* **EXERCISE REQUIREMENTS**:
Ignoring the pictures, copy the data exactly.

-- DATA BLOCK follows --

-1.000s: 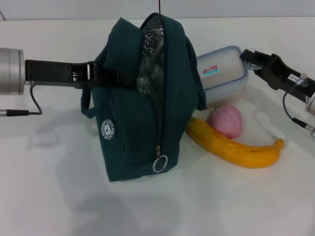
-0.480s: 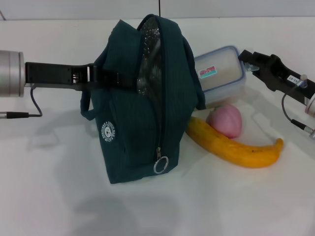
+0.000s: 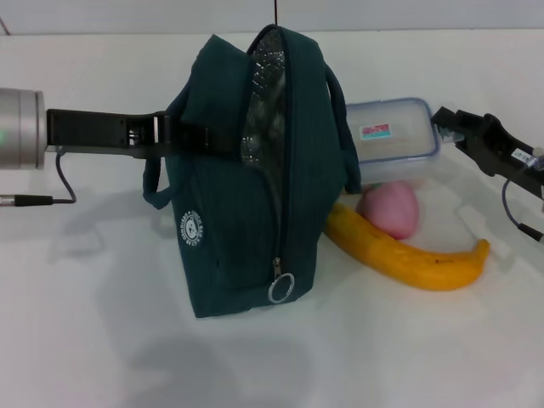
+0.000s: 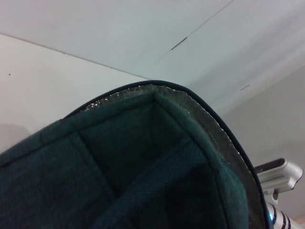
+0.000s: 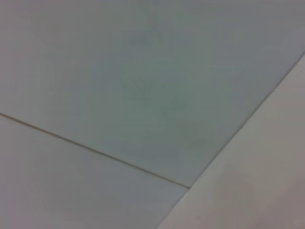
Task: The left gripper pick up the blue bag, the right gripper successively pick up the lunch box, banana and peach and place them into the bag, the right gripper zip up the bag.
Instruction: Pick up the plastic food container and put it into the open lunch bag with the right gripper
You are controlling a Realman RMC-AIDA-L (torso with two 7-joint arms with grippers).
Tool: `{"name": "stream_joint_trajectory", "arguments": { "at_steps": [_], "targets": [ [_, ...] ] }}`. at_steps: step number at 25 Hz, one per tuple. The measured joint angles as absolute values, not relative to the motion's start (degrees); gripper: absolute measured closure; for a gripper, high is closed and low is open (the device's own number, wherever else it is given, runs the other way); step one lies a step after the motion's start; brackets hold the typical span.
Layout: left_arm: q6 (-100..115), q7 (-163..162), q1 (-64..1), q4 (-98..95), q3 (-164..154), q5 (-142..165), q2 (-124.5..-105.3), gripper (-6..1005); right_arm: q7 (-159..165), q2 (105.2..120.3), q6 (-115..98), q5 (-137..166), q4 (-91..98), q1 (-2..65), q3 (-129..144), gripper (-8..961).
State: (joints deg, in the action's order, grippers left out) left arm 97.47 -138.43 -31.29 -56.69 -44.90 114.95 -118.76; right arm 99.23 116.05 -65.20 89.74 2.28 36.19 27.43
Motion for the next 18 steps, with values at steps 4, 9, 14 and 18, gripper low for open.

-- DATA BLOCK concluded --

* **ANSWER FOR THIS EXERCISE**:
-1.000s: 
-0.480s: 
+0.000s: 
+0.000s: 
+0.000s: 
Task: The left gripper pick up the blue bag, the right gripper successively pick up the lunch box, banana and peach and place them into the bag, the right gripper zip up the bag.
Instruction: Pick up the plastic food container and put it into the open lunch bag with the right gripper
You are controlling a Realman RMC-AIDA-L (torso with two 7-joint arms with grippers).
Tool: `{"name": "stream_joint_trajectory", "arguments": { "at_steps": [_], "targets": [ [_, ...] ] }}`. at_steps: step number at 25 Hz, one per tuple. The measured joint angles as absolute values, not relative to the motion's start (degrees); gripper: absolute measured closure; for a gripper, high is closed and low is open (the device's own number, wherever else it is given, runs the other way); step one lies a step after the motion's start; brackets hold the typical span.
Layout: left_arm: q6 (-100..115), q7 (-163..162), q1 (-64..1), q4 (-98..95), q3 (-164..154), q5 (-142..165), q2 (-124.5..-105.3), gripper (-6..1005); right_arm: q7 (-159..165), q2 (105.2..120.3), q6 (-115..98), q5 (-137..166), q4 (-91..98), q1 (-2..65), q3 (-129..144), gripper (-8..961).
State: (joints deg, in the action's order, grippers left out) left arm 97.47 -138.43 -31.29 -56.69 -44.90 114.95 -118.76; right arm 99.23 116.05 -65.20 89.74 2.28 36.19 27.43
Motion for the next 18 steps, with values at steps 4, 9, 14 and 18, gripper low for open.

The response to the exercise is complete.